A week after picking up the migrants, the Ocean Viking rescue ship was still stuck at sea, according to the NGO SOS Méditerranée.
“A week after their rescue, they are still at sea with no certainty regarding their debarkation,” the Marseille-based NGO said in a statement on Thursday.
“Despite the care provided by the Ocean Viking teams, signs of fatigue, exhaustion and anxiety are multiplying among the people rescued,” it added.
The NGO warned that “harsh winter weather conditions at sea, the cold, and the permanent humidity to which they are exposed constitute additional difficulties”.
It appealed to authorities to give it permission to make port to disembark the rescued people to safety.

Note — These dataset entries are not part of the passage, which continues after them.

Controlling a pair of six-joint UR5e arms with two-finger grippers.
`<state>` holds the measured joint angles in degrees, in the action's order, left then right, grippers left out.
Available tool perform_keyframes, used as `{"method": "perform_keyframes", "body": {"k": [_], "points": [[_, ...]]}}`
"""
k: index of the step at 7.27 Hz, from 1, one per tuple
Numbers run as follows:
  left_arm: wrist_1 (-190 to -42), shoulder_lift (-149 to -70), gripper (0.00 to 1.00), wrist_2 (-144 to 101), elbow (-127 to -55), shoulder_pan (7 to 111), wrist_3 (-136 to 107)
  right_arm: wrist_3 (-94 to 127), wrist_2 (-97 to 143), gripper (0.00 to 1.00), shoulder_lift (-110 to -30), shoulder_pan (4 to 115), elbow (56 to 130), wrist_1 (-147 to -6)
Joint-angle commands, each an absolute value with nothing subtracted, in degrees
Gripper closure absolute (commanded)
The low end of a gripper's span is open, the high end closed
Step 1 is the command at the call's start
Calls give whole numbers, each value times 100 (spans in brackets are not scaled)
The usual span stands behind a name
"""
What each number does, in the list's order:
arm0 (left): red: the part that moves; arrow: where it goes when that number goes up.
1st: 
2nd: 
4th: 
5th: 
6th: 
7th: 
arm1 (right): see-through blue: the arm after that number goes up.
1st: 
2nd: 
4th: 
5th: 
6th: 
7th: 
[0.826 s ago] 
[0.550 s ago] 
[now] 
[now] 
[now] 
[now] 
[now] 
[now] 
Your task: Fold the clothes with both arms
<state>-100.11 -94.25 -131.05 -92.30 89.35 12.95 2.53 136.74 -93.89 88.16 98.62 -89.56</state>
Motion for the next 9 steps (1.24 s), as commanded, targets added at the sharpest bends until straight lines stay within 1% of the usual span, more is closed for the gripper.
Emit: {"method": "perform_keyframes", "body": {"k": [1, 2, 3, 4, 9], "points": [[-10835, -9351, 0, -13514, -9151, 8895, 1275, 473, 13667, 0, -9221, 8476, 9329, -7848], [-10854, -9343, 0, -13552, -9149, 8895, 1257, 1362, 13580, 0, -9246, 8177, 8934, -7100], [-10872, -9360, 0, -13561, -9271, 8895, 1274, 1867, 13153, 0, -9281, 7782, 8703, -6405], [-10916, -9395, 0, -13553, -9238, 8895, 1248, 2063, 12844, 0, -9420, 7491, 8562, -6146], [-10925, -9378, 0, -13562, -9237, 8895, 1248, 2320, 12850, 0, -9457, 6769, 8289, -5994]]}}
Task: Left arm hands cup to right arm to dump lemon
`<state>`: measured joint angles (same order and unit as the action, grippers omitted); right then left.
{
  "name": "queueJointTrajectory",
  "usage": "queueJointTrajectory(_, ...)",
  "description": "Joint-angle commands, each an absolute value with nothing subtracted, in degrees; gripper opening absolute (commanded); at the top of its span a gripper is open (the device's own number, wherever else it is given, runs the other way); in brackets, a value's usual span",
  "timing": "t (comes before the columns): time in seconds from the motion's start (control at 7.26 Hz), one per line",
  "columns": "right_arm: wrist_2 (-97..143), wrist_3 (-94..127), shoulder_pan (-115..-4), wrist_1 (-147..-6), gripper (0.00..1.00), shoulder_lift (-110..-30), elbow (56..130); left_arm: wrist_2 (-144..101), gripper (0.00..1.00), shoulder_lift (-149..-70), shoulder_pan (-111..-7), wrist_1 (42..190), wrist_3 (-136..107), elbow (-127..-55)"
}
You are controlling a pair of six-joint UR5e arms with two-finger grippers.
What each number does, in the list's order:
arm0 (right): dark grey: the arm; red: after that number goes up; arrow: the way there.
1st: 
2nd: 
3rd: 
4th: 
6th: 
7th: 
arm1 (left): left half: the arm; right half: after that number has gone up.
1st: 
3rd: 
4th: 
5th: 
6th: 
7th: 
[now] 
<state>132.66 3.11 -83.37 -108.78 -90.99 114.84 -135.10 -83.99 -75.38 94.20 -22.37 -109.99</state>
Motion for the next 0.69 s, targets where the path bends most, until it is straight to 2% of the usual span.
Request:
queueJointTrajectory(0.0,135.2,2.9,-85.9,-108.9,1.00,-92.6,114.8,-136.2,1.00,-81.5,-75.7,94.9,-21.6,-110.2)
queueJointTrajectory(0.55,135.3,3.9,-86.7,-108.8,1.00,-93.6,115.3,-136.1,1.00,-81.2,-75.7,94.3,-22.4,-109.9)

The Ocean Viking, chartered by SOS Méditerranée in partnership with the International Federation of Red Cross and Red Crescent Societies (IFRC), had rescued 114 people from an inflatable boat in distress in international waters off Libya on 16 December.
Among them were 72 men, 11 women, and 31 minors, 27 of whom were unaccompanied. Two newborns and a child under the age of four are among the minors, SOS Méditerranée said.
Despite persistent insecurity, Libya remains an important crossing point for tens of thousands of migrants seeking to reach Europe each year via the Italian coast, 300 km away.
According to the International Organisation for Migration (IOM), nearly 23,000 people have died or gone missing in the Mediterranean since 2014, after trying to reach Europe, including nearly 1,700 since the beginning of 2021.
“In this cold and in confined spaces, the situation can only get worse by the hour for the survivors on board the Ocean Viking”, said Luisa Albera, Search and Rescue Coordinator onboard Ocean Viking.
“These past three years, we have been repeatedly stranded at sea with shipwrecked people onboard; we know the implications of such difficult situations too well,” she added.
“They lead to grave consequences, acute psychological distress and increasing deterioration of physical health. We must disembark now.”
In November this year, the same ship was left stranded for nine days in rough waters amid a standoff with European authorities.
It eventually brought 360 migrants and refugees to the Sicilian port of Augusta.